To determine the evidence base for the use of Omega-3 and Omega-6 supplements in the management of symptoms and signs of aqueous deficiency dry eyes.


Aberdeen Royal Infirmary


A systematic review of clinical interventional reports of supplementation of Omega-3 and Omega-6 Essential Fatty Acids (EFAs) in the management of aqueous deficiency dry eyes was performed.Ovid MEDLINE (1948 to Dec 2013) CINAHL, and EMBASE were searched using the medical subject headings ‘dry eye Syndrome’, ‘dry eyes’, ‘ocular surface disease’ and ‘omega 3’ (n-3 fatty acids), ’omega 6’ (n-6 fatty acid), ‘polyunsaturated fatty acids or PUFA’. In addition medical subject headings ‘meibomian gland disease’, 'meibomian gland dysfunction', blepharitis, meibomitis and ‘meibomianitis’ were also included as the authors realised that published reports on dry eyes often reported on both evaporative and aqueous deficiency dry eyes. Text words as docosahexaenoic or DHA, eicosapentaenoic or EPA, alpha-Linolenic or ALA, linoleic acid or LA, gamma linoleic acid or GLA were also included in the search. Animal studies, unpublished abstracts/conference proceedings were excluded. Only articles/studies published in English language were included. Two independent reviewers analysed the search results and the corresponding full text articles.
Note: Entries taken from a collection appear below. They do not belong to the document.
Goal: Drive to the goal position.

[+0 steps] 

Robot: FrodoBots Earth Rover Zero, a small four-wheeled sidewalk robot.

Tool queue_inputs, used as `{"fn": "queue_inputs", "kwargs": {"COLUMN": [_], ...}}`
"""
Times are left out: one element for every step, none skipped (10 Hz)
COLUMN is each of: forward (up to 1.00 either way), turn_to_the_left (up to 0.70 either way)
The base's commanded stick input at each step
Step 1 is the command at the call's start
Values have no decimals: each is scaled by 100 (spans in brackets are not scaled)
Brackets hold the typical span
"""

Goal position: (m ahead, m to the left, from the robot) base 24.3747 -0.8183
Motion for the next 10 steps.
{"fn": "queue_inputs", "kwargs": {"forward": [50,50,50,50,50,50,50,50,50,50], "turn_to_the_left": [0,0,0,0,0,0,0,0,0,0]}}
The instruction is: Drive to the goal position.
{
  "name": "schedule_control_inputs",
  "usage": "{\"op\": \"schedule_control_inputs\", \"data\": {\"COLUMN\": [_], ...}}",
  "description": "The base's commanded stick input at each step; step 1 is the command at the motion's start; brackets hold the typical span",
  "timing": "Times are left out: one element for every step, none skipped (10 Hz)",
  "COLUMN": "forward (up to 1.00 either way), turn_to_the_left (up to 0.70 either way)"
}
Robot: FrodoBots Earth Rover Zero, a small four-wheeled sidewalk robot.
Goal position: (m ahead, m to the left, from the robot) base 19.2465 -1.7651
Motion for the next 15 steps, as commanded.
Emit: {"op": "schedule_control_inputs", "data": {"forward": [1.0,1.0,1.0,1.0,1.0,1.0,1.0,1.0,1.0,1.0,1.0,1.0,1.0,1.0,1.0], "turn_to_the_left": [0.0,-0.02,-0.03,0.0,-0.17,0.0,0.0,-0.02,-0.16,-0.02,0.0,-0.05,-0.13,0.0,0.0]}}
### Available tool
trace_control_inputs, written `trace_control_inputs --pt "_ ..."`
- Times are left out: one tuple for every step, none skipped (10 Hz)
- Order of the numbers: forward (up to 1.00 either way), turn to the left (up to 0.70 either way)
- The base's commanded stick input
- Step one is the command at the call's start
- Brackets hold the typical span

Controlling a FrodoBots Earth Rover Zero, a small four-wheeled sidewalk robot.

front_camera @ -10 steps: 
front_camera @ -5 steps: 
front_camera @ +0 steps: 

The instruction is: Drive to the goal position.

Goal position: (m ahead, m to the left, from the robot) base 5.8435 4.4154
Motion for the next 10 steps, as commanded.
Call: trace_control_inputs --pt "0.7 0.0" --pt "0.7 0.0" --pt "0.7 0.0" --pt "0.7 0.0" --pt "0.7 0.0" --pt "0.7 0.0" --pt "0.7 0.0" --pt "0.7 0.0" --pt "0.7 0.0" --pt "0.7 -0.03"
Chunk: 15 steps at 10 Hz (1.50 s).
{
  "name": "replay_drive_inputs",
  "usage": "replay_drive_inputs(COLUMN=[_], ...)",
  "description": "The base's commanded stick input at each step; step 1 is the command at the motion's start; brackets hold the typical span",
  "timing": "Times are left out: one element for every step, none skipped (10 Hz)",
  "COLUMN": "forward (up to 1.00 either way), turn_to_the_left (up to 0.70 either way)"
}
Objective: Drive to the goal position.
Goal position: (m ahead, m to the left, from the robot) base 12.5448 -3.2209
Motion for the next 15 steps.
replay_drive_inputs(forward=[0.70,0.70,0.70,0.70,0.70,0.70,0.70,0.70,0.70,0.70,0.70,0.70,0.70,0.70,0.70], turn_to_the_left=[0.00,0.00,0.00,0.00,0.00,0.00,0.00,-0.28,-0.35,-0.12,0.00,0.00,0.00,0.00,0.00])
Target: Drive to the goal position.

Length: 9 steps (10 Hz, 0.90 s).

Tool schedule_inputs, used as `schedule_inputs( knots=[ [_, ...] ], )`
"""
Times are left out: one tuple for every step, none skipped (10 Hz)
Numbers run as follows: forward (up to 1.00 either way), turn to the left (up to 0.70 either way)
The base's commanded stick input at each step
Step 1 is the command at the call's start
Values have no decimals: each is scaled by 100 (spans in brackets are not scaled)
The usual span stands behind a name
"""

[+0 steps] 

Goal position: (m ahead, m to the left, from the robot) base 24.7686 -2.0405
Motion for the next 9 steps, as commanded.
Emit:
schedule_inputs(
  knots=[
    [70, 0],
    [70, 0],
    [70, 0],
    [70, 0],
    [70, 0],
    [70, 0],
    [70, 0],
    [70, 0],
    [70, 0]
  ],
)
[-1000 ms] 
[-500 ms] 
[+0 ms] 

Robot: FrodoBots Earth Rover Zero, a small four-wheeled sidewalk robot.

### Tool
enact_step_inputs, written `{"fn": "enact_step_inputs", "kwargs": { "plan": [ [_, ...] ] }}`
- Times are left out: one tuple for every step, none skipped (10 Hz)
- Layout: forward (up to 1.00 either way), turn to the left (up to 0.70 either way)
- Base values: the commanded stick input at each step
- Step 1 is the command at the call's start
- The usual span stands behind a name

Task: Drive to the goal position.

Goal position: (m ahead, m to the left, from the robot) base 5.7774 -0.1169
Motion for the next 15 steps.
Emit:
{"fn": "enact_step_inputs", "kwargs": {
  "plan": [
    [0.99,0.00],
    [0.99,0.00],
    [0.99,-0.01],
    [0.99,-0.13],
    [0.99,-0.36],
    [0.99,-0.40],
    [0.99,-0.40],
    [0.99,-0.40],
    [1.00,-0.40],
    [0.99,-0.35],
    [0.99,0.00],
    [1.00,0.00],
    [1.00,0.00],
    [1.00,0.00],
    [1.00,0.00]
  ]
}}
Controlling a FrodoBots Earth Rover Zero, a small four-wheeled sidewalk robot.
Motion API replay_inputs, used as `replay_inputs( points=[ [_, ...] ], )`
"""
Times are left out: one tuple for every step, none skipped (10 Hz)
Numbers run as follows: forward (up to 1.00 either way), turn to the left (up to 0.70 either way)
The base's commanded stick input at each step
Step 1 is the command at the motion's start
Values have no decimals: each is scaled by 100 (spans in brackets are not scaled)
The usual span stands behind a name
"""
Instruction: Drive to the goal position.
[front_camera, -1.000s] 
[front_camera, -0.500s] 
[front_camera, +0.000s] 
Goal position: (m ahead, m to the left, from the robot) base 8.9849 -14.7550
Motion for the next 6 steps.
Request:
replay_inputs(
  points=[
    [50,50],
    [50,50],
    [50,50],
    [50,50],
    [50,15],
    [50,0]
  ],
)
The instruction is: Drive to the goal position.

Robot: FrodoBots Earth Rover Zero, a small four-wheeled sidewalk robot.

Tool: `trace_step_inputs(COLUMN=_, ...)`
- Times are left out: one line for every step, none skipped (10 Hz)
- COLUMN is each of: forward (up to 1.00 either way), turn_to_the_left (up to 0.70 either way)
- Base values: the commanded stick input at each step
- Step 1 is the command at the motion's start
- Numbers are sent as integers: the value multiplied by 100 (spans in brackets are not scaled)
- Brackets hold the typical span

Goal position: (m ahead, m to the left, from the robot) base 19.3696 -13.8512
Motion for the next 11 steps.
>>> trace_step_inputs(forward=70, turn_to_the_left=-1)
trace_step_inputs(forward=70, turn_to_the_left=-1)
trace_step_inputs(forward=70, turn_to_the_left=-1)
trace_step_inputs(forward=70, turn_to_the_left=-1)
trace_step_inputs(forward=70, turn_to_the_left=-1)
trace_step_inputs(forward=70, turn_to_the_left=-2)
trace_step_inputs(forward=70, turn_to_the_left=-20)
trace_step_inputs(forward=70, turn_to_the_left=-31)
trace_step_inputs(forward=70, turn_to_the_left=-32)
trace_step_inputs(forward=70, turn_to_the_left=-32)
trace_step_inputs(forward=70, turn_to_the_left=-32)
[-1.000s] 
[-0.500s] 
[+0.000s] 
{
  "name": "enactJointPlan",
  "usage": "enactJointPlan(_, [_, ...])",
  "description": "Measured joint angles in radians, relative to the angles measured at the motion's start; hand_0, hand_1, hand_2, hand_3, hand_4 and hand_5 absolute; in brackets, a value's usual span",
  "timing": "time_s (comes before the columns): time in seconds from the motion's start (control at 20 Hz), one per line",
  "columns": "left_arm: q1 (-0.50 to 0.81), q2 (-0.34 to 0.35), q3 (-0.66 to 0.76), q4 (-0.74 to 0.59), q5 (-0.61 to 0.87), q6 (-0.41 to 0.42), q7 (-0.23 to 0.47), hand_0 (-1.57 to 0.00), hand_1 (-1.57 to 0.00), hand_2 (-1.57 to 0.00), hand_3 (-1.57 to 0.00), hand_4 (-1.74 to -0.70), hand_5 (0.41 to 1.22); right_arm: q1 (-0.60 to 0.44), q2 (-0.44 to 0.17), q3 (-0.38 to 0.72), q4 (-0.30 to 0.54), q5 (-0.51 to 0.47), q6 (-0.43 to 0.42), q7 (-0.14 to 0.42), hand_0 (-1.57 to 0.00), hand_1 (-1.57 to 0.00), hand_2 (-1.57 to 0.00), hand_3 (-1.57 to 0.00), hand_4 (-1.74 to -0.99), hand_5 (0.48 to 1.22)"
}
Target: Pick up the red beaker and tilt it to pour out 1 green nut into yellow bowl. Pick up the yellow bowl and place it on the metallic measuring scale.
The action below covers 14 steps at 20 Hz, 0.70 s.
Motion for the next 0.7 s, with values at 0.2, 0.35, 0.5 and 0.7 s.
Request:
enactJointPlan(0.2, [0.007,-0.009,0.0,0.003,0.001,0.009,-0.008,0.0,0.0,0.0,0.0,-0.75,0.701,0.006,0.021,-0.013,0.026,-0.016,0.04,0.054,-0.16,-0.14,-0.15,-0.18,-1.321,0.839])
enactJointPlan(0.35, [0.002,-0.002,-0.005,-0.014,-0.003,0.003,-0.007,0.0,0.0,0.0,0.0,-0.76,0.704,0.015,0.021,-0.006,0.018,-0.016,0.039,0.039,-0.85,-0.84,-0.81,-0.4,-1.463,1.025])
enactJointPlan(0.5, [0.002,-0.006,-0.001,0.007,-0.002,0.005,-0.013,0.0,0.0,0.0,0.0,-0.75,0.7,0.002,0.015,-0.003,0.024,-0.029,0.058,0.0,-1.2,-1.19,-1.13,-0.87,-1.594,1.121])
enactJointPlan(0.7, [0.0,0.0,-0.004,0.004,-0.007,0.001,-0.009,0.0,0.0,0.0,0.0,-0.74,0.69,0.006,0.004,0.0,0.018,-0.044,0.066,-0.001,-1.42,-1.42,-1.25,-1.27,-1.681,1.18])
Sixteen studies chosen were analysed for demographic characteristics, supplement used and efficacy outcomes. All studies were prospective, randomized clinical trials except one being a cross-sectional study. All had female preponderance with variable age range. Only three studies had explicitly recruited patients with aqueous-deficiency dry eyes. Six studies included both evaporative and aqueous-deficient dry eyes. Others were evaporative, contact-lens related or photorefractive keratotomy related dry eyes. Five studies used Omega-3, six used Omega-6 and four had both Omega-3/6 supplements for intervention. One study included dietary intake of Omega-3 and Omega-6. Most studies have assessed outcome measures such as improvement in Schirmer’s test results.


Most trials suggested some improvement in symptoms and signs of aqueous-deficiency dry eyes. However, there was no consensus on type of supplement and treatment duration. Larger studies on patients with aqueous-deficiency dry eyes with predetermined outcome measures are needed.